Возле распахнутых дверей машины вся группа наконец замедлила свой бег — Я с вами? — совершенно бесстрастно поинтересовался Ковалевский, имея в виду в какой машине предстоит ему двигаться дальше — с шефом в его лимузине, или в джипе сопровождения, замершем в нескольких сантиметрах от заднего бампера « Мерседеса»

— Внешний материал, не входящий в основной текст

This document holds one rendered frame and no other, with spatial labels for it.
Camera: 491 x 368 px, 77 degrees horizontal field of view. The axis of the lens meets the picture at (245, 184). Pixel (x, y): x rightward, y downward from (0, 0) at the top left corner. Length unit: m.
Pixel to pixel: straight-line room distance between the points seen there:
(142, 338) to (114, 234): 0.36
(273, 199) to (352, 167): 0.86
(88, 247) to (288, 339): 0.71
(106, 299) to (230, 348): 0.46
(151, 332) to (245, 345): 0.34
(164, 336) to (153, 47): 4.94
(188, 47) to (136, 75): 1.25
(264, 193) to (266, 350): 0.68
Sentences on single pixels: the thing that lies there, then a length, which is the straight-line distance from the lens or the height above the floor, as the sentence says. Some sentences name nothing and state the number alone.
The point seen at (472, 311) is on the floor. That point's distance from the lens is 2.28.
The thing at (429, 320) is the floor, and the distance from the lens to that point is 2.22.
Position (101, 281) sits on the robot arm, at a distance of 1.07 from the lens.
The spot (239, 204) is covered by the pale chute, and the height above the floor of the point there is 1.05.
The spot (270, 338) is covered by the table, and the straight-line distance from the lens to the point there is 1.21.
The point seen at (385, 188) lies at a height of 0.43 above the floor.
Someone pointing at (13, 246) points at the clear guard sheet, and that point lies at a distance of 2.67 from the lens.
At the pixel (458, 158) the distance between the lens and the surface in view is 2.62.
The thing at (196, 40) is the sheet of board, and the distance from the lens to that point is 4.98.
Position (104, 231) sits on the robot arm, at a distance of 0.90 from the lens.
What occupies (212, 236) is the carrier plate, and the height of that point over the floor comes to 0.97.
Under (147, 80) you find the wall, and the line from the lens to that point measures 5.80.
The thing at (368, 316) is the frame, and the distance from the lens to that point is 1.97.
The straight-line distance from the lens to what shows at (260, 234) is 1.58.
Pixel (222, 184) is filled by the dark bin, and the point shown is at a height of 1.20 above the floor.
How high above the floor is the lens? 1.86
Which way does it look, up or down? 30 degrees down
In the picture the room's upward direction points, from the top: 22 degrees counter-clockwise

— Ты — в архив. Я хочу увидеть все документы уже вечером — Это — вряд ли — Ковалевский с сомнением взглянул на часы При всей его бьющей ключом исполнительности, он умудрялся избегать подобострастия в отношениях с Поляковым и возражение сейчас не прозвучало чем-то из ряда вон выходящим — Надо. Постарайся. Позвони Егорову от моего имени — скажи-нижайше кланяюсь Ковалевский поморщился — Не пойдет. Егоров высоко сидит, далеко глядит — но тетенькам в архиве до него дела нет, у них рабочий день кончается, и стань, я, прошу прощения, досточтимый господин Егоров «раком» — он кончится все равно ровно в 18. 00 То есть ровно в 18. 00 «зависнет» компьютер, вырубится свет или начнется наводнение В общем, сами знаете…
— Вот видишь какой ты умный — правильно, не надо беспокоить высокое начальство по пустякам, а тетенькам в архиве нужно доходчиво и главное аргументированно объяснить, насколько важна эта информация именно сегодня. С аргументами, надеюсь, проблем нет?